## About this task
The required result is the number of lines in this material containing the word "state". Write that number and no other text.

########################################

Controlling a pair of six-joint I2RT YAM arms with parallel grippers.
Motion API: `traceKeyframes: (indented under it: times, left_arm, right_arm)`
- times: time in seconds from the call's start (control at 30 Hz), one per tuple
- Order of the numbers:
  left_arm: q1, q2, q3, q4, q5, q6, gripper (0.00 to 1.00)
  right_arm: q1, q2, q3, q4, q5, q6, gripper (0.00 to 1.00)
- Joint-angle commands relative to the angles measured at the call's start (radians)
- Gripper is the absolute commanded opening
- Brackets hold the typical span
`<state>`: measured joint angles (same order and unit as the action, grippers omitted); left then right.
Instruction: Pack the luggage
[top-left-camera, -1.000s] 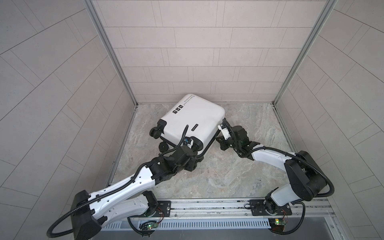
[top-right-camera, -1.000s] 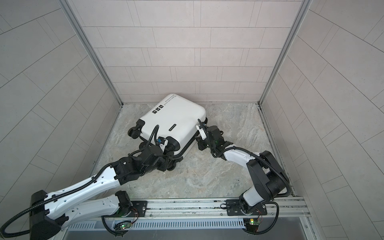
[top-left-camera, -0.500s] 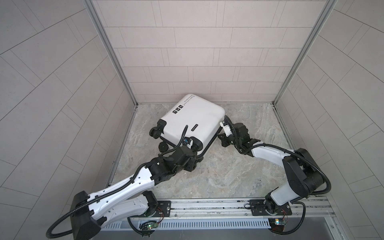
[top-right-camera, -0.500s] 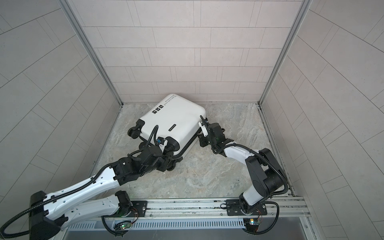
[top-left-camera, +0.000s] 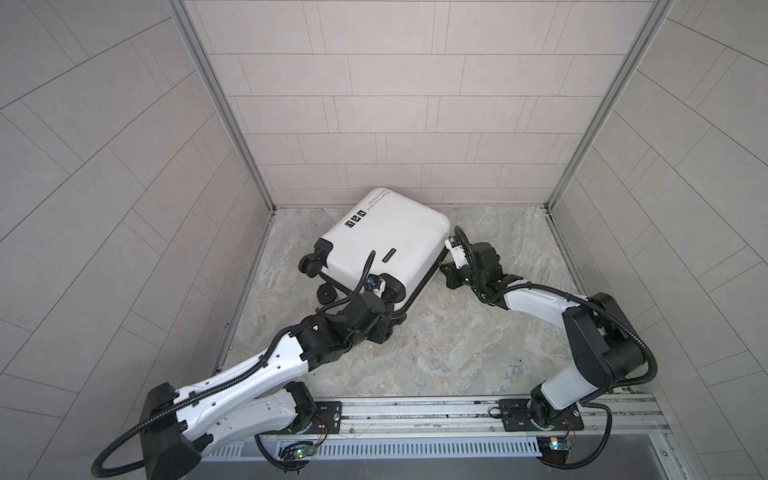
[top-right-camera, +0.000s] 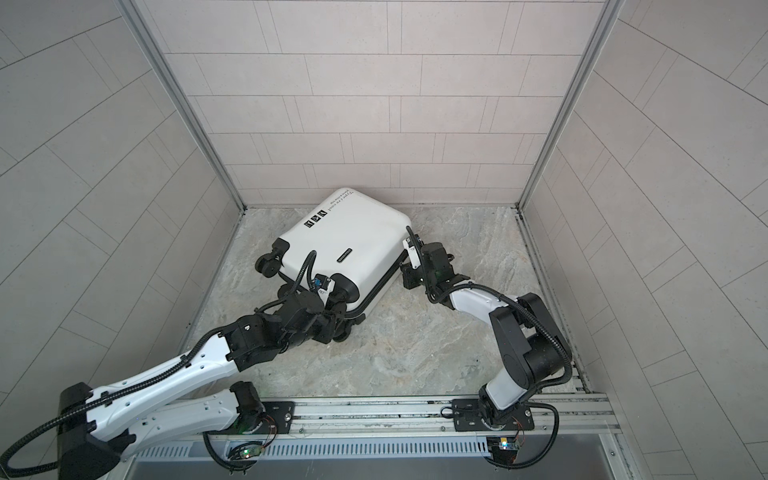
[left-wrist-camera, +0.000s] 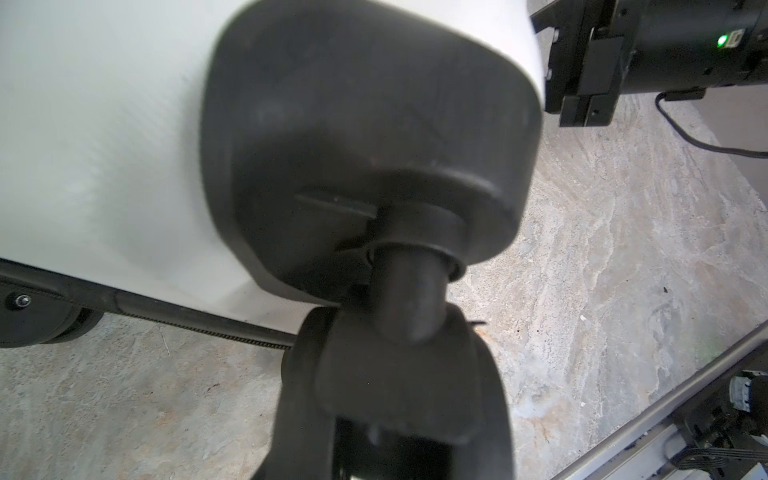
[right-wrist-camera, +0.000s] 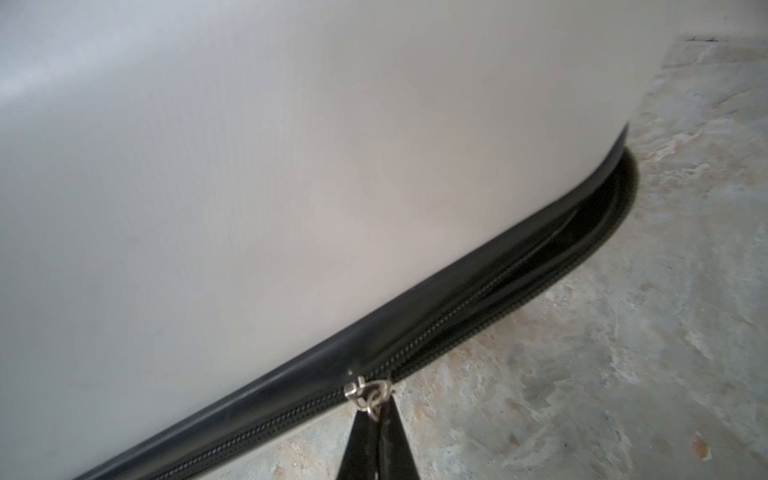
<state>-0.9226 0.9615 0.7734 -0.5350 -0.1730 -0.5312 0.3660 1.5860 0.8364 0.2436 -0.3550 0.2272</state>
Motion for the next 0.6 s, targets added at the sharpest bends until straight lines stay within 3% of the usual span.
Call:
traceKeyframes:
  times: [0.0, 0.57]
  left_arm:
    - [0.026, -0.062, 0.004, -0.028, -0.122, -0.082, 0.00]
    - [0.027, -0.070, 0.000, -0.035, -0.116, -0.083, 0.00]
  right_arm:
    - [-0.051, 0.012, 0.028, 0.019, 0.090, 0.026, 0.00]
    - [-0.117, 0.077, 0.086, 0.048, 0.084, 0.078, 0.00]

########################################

## Solution to this problem
2